China's Global Security Initiative Could Challenge ‘Barbaric & Bloody’ US-led World Order: Observers

China’s growing economic and military power and political and diplomatic clout have sparked serious concerns among US policymakers in recent years. On Thursday, US Secretary of State Antony Blinken revealed that the US plans to use the bloc of nations it has cobbled together to confront Russia over Ukraine to challenge China as well.
Sputnik
Beijing’s new ‘Global Security Initiative’ concept poses a direct challenge to the US-dominated world order of a kind “unusual” for the People’s Republic, which has previously focused its global ventures on issues like development and trade, the Financial Times has reported, citing international relations experts who have studied the idea.
Chinese President Xi Jinping first proposed the GSI concept in April, providing few details before bringing it up again in an address to the foreign ministers of the BRICS countries last week, when he called on members to “strengthen” their “political mutual trust and security cooperation, maintain close communication and coordination on major international and regional issues.”
The BRICS, Xi said, should “accommodate each other’s core interests and major concerns, respect each other’s sovereignty, security and development interests, oppose hegemonism and power politics, reject Cold War mentality and bloc confrontation and work together to build a global community of security for all.”
Non-BRICS countries across the world, from Cuba, Nicaragua and Uruguay in Latin America to Syria in the Middle East and Pakistan and Indonesia in Asia have publicly expressed support for the GSI, signaling its importance beyond a mere statement of goals or general policy guidelines.
“Previously, when Chinese officials spoke about how the conflicts and security issues in the world would be resolved, the front foot was development. The answer was to provide prosperity to those troubled regions.
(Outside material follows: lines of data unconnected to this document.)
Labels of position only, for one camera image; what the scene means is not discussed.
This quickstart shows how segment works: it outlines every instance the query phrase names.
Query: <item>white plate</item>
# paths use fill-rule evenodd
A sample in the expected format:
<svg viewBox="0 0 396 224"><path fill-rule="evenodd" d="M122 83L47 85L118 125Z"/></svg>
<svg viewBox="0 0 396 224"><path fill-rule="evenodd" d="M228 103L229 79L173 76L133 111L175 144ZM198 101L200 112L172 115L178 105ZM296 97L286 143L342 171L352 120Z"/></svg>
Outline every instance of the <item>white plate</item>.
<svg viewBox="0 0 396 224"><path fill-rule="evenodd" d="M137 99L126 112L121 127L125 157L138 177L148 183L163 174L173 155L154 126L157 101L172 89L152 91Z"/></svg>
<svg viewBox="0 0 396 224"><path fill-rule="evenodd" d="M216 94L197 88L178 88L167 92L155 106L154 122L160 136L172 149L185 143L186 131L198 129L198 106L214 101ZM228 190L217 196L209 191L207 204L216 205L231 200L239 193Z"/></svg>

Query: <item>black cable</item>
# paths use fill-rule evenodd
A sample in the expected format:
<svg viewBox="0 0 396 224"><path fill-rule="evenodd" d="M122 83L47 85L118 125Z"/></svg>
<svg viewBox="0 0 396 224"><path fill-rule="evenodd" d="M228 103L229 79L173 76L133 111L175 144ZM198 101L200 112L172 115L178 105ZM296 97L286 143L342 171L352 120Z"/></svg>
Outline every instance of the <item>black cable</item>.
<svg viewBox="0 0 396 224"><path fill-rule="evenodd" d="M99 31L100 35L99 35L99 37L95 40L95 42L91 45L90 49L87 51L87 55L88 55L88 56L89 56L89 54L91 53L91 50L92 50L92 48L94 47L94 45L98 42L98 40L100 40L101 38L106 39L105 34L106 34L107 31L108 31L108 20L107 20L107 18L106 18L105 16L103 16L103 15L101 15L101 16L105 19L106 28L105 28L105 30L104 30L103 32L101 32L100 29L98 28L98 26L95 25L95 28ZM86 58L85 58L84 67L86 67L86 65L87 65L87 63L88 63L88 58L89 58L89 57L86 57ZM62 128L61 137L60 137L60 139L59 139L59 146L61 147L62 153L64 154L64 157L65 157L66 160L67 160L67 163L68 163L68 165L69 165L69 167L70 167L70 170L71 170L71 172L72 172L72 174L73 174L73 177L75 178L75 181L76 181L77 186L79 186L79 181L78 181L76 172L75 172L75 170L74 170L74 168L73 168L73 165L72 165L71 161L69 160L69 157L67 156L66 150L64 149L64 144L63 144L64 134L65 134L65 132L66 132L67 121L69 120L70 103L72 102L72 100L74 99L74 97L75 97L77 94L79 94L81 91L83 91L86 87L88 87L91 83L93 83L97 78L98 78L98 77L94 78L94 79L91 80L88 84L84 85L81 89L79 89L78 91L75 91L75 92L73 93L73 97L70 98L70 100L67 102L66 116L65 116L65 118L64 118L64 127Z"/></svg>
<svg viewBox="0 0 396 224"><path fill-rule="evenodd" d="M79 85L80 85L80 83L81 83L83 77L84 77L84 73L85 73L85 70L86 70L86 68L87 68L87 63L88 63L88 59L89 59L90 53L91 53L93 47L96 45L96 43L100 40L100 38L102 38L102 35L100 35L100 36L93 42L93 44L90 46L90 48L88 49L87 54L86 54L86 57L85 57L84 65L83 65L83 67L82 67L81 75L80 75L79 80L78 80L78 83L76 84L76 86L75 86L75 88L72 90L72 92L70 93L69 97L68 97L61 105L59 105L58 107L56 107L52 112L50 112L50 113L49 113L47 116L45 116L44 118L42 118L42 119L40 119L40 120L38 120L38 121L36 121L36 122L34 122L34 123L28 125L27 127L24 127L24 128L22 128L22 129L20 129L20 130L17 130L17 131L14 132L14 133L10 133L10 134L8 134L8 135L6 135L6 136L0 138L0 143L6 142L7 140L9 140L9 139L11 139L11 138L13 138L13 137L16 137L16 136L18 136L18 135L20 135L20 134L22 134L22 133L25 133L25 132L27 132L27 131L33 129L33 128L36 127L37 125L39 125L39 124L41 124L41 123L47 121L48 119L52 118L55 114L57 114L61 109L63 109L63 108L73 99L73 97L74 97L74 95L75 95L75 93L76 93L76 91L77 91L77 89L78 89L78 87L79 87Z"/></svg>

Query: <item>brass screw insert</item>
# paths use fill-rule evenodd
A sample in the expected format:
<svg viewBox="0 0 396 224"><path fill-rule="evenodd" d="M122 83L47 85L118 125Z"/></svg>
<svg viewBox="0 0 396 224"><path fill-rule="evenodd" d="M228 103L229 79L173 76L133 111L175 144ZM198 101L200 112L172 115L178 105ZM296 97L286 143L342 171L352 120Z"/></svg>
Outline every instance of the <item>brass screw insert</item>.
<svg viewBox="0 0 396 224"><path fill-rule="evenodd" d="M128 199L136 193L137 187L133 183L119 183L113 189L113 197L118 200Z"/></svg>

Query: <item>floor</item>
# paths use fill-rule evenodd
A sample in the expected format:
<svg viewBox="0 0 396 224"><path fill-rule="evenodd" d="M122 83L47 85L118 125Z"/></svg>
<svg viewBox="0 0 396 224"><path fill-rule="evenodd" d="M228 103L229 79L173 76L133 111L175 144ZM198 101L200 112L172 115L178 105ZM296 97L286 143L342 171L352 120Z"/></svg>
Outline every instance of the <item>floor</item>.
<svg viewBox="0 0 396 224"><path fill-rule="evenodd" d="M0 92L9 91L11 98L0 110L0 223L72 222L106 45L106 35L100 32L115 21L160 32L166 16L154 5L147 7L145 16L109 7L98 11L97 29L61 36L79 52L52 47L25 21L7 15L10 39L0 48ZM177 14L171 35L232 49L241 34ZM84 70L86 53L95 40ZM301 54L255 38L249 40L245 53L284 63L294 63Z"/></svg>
But now there is a reprioritization,” Bates Gill, a professor of Asia-Pacific security studies at Macquarie University in Sydney, Australia, said of the GSI and its “security” focus.
An anonymous Chinese scholar advising the government indicated that the GSI was part of a broader effort by President Xi to “steer the global security order away from Cold War thinking” since 2014 and the beginning of the Ukraine crisis.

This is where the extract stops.